I never told Joe this, but I felt a sharp pang of regret as I watched the bus pull away. What was my problem? He had just been sharing something he thought was interesting, but I felt compelled to brow-beat him into submission. As I’ve grown older, I realized why I had been so insistent: the thought of my friend not sharing or endorsing my worldview freaked me out, so I lashed out.

To me, the annual “war on Christmas” conversation seems to stem from the same sense of insecurity. It isn’t that more and more people hate Christmas; it’s just that enough people would be ostracized by interpreting the season from a Christian point of view that municipalities and companies decide it isn’t worth it. But when “Christmas” becomes “Holiday,” we’re suddenly back on the school bus, sitting next to Joe and talking about cavemen. “Holiday”? What is this “Holiday”? It’s Christmas! It’s always been Christmas! My ideas are valid! This is war!

However, I wonder how much any of this would matter to Christ.

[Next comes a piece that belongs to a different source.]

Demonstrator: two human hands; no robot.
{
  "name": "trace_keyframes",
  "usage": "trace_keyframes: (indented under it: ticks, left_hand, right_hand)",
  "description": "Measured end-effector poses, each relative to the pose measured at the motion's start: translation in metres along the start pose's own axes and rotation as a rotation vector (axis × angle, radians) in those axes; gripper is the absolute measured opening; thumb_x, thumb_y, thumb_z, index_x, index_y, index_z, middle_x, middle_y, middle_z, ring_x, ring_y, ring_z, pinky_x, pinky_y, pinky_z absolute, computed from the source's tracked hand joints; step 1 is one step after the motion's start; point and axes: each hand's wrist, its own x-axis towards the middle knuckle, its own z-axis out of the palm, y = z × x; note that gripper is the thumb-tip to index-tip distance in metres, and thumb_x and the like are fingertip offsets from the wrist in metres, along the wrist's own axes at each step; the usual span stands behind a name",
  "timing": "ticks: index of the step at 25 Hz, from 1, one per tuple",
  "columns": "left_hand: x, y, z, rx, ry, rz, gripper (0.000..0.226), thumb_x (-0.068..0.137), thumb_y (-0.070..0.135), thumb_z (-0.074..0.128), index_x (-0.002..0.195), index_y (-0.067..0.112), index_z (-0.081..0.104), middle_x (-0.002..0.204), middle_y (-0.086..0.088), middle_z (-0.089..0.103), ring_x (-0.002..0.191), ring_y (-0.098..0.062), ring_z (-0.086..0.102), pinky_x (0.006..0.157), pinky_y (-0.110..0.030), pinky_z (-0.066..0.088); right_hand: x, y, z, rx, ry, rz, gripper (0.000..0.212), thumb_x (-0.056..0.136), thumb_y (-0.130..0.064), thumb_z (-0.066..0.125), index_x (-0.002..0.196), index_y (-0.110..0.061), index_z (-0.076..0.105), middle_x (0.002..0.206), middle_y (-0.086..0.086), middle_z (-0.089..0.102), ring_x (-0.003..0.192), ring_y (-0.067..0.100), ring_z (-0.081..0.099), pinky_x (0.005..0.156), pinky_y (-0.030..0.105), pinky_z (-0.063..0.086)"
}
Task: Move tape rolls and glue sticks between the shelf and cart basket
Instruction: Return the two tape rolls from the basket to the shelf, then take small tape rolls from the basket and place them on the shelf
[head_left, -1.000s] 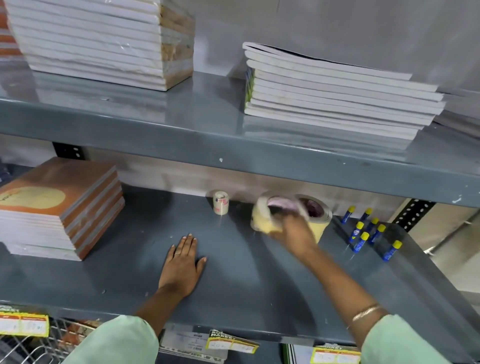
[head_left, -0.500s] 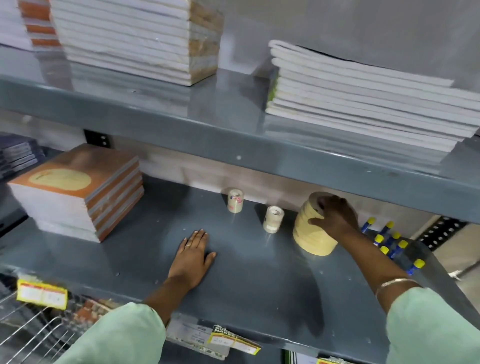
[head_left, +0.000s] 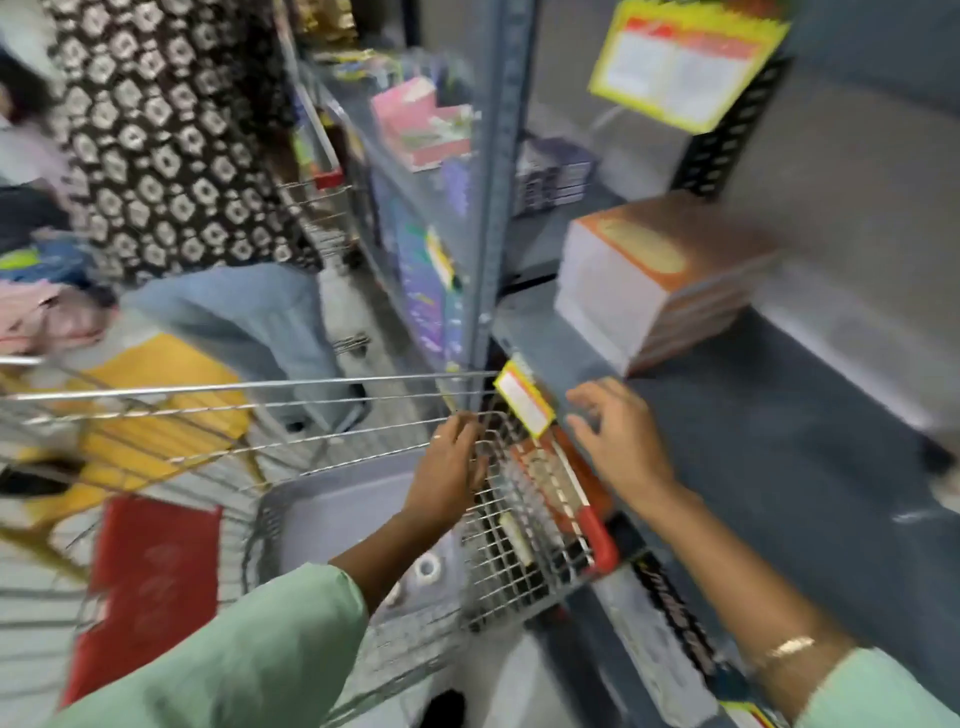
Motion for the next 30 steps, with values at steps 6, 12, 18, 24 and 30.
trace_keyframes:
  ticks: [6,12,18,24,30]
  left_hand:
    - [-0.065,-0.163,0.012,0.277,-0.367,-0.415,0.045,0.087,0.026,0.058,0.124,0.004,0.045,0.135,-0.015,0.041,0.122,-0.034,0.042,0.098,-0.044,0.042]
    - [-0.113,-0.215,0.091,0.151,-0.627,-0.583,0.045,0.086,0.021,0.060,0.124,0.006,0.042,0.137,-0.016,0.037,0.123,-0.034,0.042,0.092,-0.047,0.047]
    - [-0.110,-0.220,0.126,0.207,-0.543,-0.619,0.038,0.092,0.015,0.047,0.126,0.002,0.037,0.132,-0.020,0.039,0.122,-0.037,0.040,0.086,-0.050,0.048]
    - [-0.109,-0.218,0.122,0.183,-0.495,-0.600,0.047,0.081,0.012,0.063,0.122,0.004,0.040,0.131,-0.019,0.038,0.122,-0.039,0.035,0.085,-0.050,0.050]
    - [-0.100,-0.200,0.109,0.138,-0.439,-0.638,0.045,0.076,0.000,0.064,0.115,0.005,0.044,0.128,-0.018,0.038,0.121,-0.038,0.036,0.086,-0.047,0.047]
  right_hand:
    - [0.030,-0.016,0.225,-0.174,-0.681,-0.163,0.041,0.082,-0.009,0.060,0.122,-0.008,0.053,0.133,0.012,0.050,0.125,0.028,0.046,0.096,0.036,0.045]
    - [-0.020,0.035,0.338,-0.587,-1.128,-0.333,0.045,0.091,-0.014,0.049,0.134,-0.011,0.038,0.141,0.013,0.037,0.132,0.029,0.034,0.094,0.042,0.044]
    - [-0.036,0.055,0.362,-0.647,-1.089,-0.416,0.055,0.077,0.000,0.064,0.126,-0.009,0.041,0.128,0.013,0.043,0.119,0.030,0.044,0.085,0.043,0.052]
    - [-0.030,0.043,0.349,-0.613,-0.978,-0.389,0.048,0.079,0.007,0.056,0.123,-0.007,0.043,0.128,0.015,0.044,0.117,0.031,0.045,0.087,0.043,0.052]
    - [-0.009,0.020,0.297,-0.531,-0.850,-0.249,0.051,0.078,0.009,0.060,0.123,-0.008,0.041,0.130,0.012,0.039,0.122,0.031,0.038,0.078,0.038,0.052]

Take the following exchange in Matthew 16:

13 When Jesus came into the coasts of Cæsarea Philippi, he asked his disciples, saying, Whom do men say that I the Son of man am?

14 And they said, Some say that thou art John the Baptist: some,Elias; and others, Jeremias, or one of the prophets.

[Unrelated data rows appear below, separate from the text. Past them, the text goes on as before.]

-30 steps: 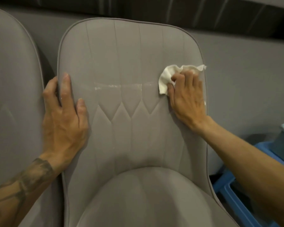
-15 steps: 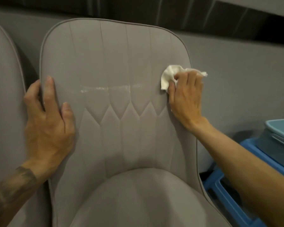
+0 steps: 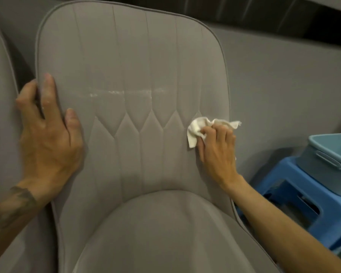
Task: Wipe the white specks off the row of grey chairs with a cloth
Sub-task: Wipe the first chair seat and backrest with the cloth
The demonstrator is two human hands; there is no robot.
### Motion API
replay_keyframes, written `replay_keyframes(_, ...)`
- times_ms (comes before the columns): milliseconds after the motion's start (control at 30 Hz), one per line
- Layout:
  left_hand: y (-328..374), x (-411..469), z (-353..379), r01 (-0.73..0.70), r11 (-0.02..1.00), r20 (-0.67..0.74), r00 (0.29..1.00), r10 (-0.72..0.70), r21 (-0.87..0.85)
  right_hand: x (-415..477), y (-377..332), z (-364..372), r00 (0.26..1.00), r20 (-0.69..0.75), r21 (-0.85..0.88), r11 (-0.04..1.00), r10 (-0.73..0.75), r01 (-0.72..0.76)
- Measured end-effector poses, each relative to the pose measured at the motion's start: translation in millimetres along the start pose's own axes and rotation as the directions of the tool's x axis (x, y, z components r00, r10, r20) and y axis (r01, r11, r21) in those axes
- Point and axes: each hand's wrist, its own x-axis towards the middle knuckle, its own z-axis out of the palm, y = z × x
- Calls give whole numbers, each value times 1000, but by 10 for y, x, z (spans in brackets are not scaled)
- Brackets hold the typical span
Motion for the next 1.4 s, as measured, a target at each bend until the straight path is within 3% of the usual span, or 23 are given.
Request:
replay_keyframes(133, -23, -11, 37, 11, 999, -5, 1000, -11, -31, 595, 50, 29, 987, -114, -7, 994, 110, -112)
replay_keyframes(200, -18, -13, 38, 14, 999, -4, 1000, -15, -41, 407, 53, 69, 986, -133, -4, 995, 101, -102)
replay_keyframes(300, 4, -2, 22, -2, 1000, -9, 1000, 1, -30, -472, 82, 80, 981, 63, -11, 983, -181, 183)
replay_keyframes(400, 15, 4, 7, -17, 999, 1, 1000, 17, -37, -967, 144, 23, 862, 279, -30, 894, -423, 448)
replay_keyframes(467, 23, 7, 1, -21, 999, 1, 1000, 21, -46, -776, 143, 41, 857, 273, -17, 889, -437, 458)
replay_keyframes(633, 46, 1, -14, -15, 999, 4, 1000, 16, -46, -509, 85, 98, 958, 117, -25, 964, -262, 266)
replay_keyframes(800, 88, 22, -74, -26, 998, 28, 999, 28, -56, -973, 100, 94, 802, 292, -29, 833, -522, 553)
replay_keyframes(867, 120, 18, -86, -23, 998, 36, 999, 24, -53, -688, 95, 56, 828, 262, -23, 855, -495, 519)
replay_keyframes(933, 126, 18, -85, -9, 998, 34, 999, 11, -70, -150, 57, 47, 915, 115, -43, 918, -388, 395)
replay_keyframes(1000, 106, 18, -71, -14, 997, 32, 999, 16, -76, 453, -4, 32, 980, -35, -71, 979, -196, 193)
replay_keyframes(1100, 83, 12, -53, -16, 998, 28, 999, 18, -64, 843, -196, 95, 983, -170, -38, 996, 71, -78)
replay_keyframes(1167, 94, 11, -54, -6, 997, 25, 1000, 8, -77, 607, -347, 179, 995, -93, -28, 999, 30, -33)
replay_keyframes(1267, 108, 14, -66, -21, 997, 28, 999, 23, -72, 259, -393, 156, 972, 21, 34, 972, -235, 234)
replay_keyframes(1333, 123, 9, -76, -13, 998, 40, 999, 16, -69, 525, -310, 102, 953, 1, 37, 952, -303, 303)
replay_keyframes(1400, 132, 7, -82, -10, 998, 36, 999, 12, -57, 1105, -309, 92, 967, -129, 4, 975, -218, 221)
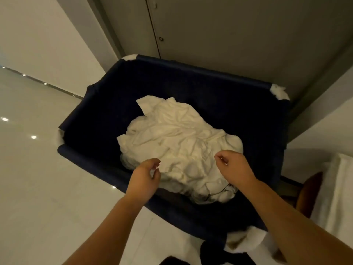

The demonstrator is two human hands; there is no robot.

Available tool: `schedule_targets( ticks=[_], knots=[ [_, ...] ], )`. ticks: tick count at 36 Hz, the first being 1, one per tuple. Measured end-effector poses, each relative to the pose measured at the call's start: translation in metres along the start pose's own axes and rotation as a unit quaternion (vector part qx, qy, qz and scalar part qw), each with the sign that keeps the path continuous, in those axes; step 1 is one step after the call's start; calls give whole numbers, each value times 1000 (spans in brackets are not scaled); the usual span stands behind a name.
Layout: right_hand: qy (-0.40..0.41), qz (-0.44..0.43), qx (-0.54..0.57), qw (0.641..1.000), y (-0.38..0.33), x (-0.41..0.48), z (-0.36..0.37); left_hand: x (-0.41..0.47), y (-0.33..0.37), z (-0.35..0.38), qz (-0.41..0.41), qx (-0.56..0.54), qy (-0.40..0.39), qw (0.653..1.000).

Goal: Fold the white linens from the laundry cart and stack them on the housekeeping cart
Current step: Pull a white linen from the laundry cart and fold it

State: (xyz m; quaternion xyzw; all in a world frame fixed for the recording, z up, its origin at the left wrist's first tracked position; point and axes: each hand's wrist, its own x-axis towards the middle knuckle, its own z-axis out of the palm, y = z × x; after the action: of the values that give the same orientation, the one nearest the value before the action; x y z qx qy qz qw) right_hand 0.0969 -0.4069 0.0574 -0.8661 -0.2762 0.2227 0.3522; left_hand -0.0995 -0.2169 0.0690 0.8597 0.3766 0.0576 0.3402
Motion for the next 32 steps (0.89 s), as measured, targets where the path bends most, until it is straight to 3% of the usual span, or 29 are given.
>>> schedule_targets(
  ticks=[8,16,20,32],
  knots=[
    [-14,58,-25,998,3,49,29,73,-33,7,26,9,-48,998],
    [-33,109,-83,990,16,111,114,190,-110,40,86,64,-116,987],
    [-10,153,-69,986,27,142,165,240,-154,71,135,96,-147,975],
    [-56,226,-90,968,79,166,252,327,-257,164,222,231,-206,925]
  ],
)
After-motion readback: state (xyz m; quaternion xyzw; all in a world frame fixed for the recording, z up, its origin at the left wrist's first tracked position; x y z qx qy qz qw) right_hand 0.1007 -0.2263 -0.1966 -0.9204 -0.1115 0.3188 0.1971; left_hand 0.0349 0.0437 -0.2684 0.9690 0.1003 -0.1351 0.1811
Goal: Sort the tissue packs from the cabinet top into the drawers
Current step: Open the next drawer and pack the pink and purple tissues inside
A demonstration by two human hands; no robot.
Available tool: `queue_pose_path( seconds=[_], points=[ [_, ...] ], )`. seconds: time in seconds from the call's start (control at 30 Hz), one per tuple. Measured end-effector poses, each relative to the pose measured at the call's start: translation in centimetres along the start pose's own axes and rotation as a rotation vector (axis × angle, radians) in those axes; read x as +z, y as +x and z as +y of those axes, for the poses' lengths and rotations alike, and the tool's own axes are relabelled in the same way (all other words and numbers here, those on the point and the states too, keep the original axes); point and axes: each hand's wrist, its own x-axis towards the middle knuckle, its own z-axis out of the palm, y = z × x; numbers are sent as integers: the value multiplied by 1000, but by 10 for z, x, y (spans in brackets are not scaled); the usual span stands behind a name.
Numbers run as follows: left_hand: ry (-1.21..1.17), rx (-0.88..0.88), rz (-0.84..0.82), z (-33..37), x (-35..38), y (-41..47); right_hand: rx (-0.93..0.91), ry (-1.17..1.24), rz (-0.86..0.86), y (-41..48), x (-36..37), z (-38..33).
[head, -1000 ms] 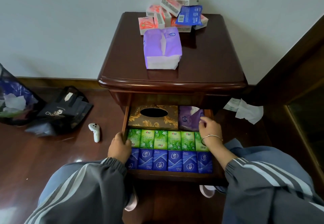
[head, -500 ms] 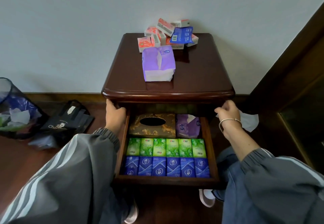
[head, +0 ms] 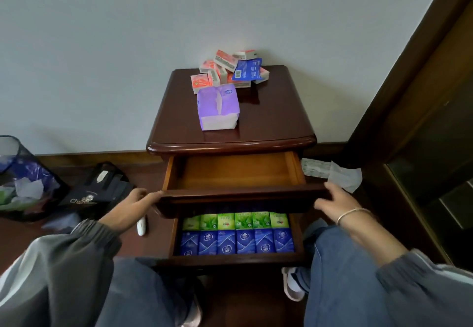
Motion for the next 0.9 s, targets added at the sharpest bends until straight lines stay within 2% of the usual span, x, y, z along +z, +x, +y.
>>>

15 He saith unto them, But whom say ye that I am?

The speculations of his identity from the larger society are brushed away without a second thought as he asks the more important question—what do you think? To him, individual understanding was more important than the societal validation.

And so, I believe, it is with us.

So don’t be like young Brother Jake. Don’t brow beat those around you to stave off insecurity. The temptation to require validation for our opinions and ideas from those around us can be strong, but it’s very rarely the best course of action. And above all, have a wonderful, beautiful Christmas.

Sincerely,

Brother Jake

9 Responses to Brother Jake and Religious Freedom

  1. New Iconoclast on December 19, 2013 at 7:32 AM

    Unfortunately, when you say that “freedom of religion” means that the government should give religion a special status and encourage the expression of religion (that’s close to a direct quote), you are incorrect both historically and morally. In fact, the thinking by which you come to this conclusion actually contradicts the (more believable) thinking by which you conclude that the government has no business messing with marriage because they’ll eventually start dictating how we express our religion – who we marry in our temples, for whom we take photos or bake cakes, and so on.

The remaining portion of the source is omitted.